From 618ff11457f477ce1d30ecfbcee469287760838b Mon Sep 17 00:00:00 2001
From: Ilia Mirkin <imirkin@alum.mit.edu>
Date: Sat, 29 Nov 2014 02:13:07 -0500
Subject: [PATCH] freedreno/a3xx: don't use half precision shaders for
 int/float32

Integer outputs end up getting mangled due to cov.f32f16, and float32
loses precision. Use full precision shaders in both of those cases.

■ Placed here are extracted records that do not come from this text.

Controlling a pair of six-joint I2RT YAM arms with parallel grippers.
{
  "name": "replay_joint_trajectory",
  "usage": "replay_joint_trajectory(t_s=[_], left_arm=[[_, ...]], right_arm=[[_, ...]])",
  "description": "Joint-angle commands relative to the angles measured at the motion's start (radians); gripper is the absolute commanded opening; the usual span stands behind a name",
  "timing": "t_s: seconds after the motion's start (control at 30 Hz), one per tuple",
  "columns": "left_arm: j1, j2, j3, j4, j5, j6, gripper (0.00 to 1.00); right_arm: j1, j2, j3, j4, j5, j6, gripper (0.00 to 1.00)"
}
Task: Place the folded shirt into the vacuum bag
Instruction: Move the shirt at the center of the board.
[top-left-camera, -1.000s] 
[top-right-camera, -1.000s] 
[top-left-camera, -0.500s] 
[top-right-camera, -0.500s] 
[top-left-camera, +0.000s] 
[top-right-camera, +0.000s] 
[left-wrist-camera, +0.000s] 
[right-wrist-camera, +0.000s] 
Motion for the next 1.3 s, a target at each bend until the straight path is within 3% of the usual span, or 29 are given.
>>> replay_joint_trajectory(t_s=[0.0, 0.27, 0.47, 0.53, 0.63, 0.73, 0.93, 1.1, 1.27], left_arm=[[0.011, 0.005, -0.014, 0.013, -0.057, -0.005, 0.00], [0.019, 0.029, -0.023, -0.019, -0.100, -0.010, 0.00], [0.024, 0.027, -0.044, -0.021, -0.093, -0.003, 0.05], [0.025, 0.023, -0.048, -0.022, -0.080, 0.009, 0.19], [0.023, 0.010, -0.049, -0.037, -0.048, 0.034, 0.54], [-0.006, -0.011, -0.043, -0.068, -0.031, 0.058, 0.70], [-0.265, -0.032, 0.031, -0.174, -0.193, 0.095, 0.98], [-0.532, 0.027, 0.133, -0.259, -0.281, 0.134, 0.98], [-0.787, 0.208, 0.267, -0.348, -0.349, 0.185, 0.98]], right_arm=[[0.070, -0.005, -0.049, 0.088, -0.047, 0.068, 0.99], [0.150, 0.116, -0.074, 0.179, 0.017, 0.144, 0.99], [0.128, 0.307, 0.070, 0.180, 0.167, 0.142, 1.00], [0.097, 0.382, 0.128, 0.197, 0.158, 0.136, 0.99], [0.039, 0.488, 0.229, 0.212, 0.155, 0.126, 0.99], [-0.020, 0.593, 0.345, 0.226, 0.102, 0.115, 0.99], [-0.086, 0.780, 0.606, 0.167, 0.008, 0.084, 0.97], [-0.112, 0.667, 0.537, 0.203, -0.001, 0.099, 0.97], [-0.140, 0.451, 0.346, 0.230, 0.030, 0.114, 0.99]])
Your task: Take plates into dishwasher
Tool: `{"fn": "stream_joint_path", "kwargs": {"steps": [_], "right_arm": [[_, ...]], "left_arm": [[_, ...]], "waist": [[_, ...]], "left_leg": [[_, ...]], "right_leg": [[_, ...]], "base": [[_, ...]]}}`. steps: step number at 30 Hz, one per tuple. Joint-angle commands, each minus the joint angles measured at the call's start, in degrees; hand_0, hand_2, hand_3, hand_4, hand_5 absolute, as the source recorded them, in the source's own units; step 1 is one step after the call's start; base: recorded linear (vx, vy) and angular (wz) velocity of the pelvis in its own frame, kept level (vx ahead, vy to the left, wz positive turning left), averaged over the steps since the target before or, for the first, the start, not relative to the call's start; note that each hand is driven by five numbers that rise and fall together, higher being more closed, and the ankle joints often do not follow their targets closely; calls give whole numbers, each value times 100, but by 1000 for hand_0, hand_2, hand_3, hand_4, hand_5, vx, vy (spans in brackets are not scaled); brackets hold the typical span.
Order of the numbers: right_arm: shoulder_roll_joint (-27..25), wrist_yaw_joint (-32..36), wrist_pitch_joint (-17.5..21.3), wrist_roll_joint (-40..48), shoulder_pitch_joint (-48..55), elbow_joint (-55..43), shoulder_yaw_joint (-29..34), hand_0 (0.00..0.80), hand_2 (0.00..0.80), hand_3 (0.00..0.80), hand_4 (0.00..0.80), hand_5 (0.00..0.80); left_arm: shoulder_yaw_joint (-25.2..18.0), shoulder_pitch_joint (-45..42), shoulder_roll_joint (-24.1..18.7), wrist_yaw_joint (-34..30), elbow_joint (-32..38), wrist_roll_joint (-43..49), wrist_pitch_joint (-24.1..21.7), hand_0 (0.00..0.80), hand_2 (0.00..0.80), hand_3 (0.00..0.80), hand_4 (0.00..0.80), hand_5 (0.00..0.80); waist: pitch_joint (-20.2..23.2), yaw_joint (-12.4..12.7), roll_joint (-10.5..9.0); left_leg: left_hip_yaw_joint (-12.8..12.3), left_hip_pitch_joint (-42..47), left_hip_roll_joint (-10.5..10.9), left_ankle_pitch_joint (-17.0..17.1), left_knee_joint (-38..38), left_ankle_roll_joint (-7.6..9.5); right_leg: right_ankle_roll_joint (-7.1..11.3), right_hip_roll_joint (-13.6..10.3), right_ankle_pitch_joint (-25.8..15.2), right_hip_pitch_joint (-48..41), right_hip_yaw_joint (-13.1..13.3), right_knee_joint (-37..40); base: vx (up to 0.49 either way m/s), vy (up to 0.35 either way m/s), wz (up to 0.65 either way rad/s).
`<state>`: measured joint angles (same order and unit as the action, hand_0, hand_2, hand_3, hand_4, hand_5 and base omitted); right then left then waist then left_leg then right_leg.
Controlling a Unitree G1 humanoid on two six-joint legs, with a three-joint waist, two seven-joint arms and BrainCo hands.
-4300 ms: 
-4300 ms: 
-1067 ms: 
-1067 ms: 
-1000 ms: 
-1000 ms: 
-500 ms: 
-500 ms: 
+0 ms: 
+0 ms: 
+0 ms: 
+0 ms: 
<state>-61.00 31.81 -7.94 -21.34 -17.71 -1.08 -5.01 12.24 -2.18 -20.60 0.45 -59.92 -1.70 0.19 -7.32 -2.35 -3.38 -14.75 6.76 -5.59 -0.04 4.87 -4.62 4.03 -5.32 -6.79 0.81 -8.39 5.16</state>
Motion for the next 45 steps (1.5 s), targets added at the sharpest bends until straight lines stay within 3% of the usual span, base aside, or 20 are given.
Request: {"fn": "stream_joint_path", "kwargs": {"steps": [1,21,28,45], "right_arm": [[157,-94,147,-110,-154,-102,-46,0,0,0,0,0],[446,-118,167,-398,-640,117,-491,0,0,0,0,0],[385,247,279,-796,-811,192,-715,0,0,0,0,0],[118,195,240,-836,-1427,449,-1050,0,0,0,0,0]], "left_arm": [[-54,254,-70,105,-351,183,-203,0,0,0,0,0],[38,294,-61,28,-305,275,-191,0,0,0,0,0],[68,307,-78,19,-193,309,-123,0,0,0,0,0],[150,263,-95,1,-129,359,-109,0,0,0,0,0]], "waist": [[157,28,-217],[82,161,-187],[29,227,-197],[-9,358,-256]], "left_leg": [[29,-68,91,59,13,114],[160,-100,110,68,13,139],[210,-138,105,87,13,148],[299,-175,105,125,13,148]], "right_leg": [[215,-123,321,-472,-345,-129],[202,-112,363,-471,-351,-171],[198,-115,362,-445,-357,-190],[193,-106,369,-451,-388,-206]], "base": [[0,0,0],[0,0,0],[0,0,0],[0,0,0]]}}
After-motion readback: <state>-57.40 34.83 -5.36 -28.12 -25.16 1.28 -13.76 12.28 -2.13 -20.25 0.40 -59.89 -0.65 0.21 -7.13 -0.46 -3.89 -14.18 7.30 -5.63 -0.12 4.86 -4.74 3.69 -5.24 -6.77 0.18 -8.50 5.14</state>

Signed-off-by: Ilia Mirkin <imirkin@alum.mit.edu>
---
 src/gallium/drivers/freedreno/a3xx/fd3_draw.c   |  5 ++++-
 src/gallium/drivers/freedreno/a3xx/fd3_format.h | 18 ++++++++++++++++++
 src/gallium/drivers/freedreno/a3xx/fd3_gmem.c   | 22 +++++++++++++---------
 3 files changed, 35 insertions(+), 10 deletions(-)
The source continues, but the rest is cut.